Experiment 002
Networked serving + user-facing latency
Perf record: 002-networked-serving.json
What we did
Added the interface layer and measured what a client actually sees, not just in-process compute.
database/src/bin/server.rs— in-memory vector-search HTTP server. Loads the 1M vectors into RAM once;POST /searchtakes{vector, k}and returns the neighbor ids plus the server-side compute time. Each request is one single-threaded search; a semaphore caps concurrent searches at the core count, so excess load queues (that queue is real user-facing latency). The CPU-bound search runs onspawn_blockingso it never stalls the reactor.database/src/bin/loadtest.rs— closed-loop load generator at fixed concurrency, firing real SIFT query vectors and recording client-side end-to-end latency. It also reads the server's reported compute time, so each request splits into compute vs interface+queue overhead.history/measure-serving.sh— starts the server, runs a concurrency sweep, writes the record.

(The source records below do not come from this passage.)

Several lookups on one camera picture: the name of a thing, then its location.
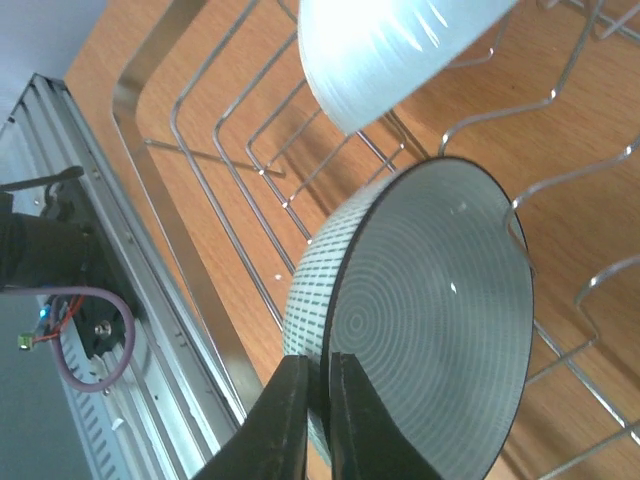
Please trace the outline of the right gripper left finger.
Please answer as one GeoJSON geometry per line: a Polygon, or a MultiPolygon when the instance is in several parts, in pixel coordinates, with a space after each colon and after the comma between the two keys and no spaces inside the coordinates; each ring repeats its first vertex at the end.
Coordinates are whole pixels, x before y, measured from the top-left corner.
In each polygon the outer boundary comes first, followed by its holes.
{"type": "Polygon", "coordinates": [[[308,397],[309,359],[283,357],[240,429],[194,478],[304,479],[308,397]]]}

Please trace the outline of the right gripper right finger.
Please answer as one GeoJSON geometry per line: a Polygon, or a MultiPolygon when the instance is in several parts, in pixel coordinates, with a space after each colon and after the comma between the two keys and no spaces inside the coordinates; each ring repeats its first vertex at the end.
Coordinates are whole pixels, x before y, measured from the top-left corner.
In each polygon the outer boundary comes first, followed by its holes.
{"type": "Polygon", "coordinates": [[[334,479],[441,477],[399,430],[355,355],[332,355],[329,392],[334,479]]]}

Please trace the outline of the teal patterned bowl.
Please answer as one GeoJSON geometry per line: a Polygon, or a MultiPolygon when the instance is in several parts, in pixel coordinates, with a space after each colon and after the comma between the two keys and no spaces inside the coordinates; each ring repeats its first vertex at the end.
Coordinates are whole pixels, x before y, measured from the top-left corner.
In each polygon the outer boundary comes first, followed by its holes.
{"type": "Polygon", "coordinates": [[[361,188],[316,232],[286,300],[283,349],[311,362],[323,459],[334,352],[355,355],[399,430],[447,479],[481,479],[530,362],[533,277],[482,167],[438,157],[361,188]]]}

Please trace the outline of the white ceramic bowl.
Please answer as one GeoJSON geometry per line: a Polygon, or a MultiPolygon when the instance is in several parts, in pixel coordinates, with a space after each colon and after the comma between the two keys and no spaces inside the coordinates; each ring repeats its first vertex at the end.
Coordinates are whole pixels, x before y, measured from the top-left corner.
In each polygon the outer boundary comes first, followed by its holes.
{"type": "Polygon", "coordinates": [[[301,64],[330,121],[353,134],[437,75],[514,7],[495,0],[306,0],[301,64]]]}

Focus per the brief: user-facing latency under production-like traffic — not startup/recovery time.
Results (concurrency sweep, 8-core mac)
| concurrency | QPS | client p50 | client p99 | server compute p50 | interface+queue p50 |
|---|---|---|---|---|---|
| 1 | 20 | 49 ms | 52 ms | 49 ms | 0.2 ms |
| 8 (= cores) | 100 | 77 ms | 145 ms | 76 ms | 0.3 ms |
| 16 | 100 | 157 ms | 216 ms | 76 ms | 79 ms |
| 32 | 103 | 310 ms | 355 ms | 75 ms | 234 ms |
Conclusions
-
The interface layer is not the cost — compute and queuing are. Up to core count, HTTP + JSON serialization adds <0.4 ms on top of a ~50–77 ms search. The network/API is noise here. This confirms the earlier reasoning: at tens of ms per query, the lever is the algorithm, not the transport.
-
Throughput ceilings at ~100 QPS around concurrency = cores. Past that, more load buys zero extra QPS — the 8 cores are already saturated. Adding clients only lengthens the queue.
-
Beyond the ceiling, latency grows linearly with load, and it's pure queuing. p50 goes 77 → 157 → 310 ms as concurrency goes 8 → 16 → 32, while server compute stays ~76 ms. The growth is entirely the "interface+queue" term (0.3 → 79 → 234 ms): requests waiting for a core. This is the classic latency-vs-load knee — the system is stable left of the knee (concurrency ≤ cores) and degrades right of it.
-
Concurrent compute is slower than isolated compute (49 → 76 ms). Even at exactly core-count concurrency, with no queuing, p50 compute rises from 49 ms (1 client) to 76 ms (8 clients). That's the memory-bandwidth contention from entry 001 surfacing as latency: 8 cores all streaming 488 MB compete for the same memory bus. So the effective throughput ceiling (~100 QPS) is well below 8 × single-core (~160 QPS).
-
Implication for capacity planning: to hold user-facing p50 near the floor (~50–77 ms), keep offered concurrency ≤ cores. To raise the QPS ceiling and drop latency, the answer isn't more cores (sublinear) or a faster transport (already negligible) — it's touching less memory per query, i.e. an approximate index.